# Directions for this task:
How many lines of the listing below hold the word "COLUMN"? Answer with the number alone.

# Recorded data:
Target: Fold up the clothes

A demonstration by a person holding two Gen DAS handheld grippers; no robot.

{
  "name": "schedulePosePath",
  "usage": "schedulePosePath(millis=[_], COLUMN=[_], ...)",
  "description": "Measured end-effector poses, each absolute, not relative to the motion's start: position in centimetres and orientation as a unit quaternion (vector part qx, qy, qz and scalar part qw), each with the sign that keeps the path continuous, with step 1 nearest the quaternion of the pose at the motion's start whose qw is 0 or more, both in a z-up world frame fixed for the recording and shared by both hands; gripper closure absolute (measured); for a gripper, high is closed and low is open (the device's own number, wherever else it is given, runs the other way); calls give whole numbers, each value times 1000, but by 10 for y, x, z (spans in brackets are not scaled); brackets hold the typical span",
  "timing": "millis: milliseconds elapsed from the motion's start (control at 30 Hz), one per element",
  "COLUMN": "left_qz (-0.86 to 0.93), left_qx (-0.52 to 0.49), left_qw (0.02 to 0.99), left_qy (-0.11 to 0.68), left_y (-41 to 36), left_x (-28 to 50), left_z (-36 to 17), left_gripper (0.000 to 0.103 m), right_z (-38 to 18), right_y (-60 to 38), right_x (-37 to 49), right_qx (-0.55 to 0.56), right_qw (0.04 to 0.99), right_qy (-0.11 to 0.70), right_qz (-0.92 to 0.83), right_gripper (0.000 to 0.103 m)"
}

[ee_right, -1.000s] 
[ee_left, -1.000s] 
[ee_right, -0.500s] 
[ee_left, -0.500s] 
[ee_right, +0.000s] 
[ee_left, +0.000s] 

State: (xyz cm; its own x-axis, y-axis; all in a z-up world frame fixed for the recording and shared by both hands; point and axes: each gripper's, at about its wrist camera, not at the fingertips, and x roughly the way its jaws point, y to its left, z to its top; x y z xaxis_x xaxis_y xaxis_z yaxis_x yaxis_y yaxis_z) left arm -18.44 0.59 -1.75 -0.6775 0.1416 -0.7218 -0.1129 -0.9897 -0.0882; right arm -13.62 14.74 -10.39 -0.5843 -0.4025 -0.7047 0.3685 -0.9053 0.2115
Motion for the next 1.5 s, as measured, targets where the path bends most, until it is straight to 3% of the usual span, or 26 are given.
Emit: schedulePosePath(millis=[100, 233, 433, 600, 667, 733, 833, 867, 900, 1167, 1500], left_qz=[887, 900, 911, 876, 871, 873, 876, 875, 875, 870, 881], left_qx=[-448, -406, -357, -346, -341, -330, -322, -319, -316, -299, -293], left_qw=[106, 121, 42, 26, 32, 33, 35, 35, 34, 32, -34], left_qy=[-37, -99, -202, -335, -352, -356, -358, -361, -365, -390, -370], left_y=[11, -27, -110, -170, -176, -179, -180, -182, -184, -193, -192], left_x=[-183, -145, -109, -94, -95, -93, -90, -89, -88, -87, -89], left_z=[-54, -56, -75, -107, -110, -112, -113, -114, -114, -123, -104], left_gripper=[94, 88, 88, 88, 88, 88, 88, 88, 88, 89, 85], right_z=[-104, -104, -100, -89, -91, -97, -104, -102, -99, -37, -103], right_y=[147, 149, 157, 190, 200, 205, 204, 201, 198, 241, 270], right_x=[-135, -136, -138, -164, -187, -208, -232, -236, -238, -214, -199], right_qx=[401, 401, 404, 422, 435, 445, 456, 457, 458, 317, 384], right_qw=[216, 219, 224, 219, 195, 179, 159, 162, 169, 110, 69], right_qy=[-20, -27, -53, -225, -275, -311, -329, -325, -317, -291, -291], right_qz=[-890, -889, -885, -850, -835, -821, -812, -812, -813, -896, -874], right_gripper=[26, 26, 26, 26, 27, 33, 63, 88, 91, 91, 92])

# Answer space:
2